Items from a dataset
------------------------------------------------
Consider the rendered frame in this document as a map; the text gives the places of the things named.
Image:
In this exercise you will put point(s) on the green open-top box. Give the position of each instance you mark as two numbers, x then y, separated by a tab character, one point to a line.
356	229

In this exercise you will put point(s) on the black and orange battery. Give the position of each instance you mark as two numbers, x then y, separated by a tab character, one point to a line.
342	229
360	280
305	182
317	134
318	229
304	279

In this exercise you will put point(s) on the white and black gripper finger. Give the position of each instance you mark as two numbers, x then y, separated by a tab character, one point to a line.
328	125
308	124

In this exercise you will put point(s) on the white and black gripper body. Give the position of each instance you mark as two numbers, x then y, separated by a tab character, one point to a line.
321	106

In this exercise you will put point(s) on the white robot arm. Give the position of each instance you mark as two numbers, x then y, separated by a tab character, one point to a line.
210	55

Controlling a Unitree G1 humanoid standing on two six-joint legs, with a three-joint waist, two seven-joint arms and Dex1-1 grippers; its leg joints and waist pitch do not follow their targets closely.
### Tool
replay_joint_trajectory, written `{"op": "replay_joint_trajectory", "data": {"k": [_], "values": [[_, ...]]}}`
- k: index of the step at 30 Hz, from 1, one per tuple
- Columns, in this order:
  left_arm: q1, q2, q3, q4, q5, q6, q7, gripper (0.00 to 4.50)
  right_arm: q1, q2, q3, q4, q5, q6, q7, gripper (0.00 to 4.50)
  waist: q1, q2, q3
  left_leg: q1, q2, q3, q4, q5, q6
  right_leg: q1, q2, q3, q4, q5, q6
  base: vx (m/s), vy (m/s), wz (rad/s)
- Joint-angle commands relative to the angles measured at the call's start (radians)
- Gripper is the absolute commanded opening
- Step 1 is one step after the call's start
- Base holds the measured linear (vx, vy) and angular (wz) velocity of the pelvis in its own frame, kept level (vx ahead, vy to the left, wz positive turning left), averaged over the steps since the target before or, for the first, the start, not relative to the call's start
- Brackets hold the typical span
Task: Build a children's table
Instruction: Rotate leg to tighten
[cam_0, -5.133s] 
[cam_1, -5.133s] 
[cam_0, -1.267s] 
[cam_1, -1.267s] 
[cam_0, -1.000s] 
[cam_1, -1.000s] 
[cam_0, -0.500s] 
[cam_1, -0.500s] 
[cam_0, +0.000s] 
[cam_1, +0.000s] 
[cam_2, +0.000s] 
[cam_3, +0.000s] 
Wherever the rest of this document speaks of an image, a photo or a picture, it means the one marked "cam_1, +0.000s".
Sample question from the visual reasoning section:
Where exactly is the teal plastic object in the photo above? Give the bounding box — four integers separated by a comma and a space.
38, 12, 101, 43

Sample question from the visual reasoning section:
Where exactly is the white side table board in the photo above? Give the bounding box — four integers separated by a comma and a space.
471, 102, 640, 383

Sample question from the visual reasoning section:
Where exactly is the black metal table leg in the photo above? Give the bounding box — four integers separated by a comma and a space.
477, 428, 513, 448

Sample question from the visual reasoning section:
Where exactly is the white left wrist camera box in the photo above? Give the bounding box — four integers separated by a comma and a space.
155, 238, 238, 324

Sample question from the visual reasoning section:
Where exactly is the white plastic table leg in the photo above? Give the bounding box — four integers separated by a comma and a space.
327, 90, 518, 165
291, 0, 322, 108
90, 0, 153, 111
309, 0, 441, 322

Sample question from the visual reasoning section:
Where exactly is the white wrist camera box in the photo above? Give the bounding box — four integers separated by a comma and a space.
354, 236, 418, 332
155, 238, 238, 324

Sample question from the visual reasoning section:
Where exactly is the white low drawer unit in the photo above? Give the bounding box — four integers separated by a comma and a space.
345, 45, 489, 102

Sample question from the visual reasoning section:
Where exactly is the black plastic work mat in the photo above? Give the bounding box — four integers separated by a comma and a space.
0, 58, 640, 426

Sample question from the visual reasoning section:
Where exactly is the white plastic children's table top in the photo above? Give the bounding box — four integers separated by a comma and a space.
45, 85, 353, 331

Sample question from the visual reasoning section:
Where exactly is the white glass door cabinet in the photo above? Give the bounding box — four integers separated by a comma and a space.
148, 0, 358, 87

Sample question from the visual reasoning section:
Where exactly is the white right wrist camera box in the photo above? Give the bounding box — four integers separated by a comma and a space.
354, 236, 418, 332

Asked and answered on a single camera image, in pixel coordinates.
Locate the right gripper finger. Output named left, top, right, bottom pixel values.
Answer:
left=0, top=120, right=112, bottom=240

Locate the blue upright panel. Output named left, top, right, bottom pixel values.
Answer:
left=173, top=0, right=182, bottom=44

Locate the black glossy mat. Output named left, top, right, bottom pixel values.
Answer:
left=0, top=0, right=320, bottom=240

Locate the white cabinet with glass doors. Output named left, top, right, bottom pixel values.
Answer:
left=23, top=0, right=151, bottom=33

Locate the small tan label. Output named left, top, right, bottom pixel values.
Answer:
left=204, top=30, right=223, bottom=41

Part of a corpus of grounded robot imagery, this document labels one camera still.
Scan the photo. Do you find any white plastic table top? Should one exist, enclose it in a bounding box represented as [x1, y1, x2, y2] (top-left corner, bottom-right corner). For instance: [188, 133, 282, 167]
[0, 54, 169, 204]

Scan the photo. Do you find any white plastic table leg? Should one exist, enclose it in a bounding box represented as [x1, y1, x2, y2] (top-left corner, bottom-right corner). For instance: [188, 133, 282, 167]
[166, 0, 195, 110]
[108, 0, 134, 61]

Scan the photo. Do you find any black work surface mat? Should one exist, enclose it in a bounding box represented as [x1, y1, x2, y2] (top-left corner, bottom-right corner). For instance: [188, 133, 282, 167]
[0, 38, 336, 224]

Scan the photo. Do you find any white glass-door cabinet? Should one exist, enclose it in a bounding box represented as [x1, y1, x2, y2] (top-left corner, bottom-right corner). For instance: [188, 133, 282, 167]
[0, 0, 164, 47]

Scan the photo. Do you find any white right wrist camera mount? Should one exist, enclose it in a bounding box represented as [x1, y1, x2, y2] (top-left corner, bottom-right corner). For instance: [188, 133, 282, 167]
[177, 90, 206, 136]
------------------------------------------------
_Problem description_.
Wherever the string "frame" appears in a line of the records above, copy that line.

_Solved exercise_.
Consider the rendered frame in this document as a map; the text gives the places of the things named.
- Base holds the measured linear (vx, vy) and angular (wz) velocity of the pelvis in its own frame, kept level (vx ahead, vy to the left, wz positive turning left), averaged over the steps since the target before or, for the first, the start, not relative to the call's start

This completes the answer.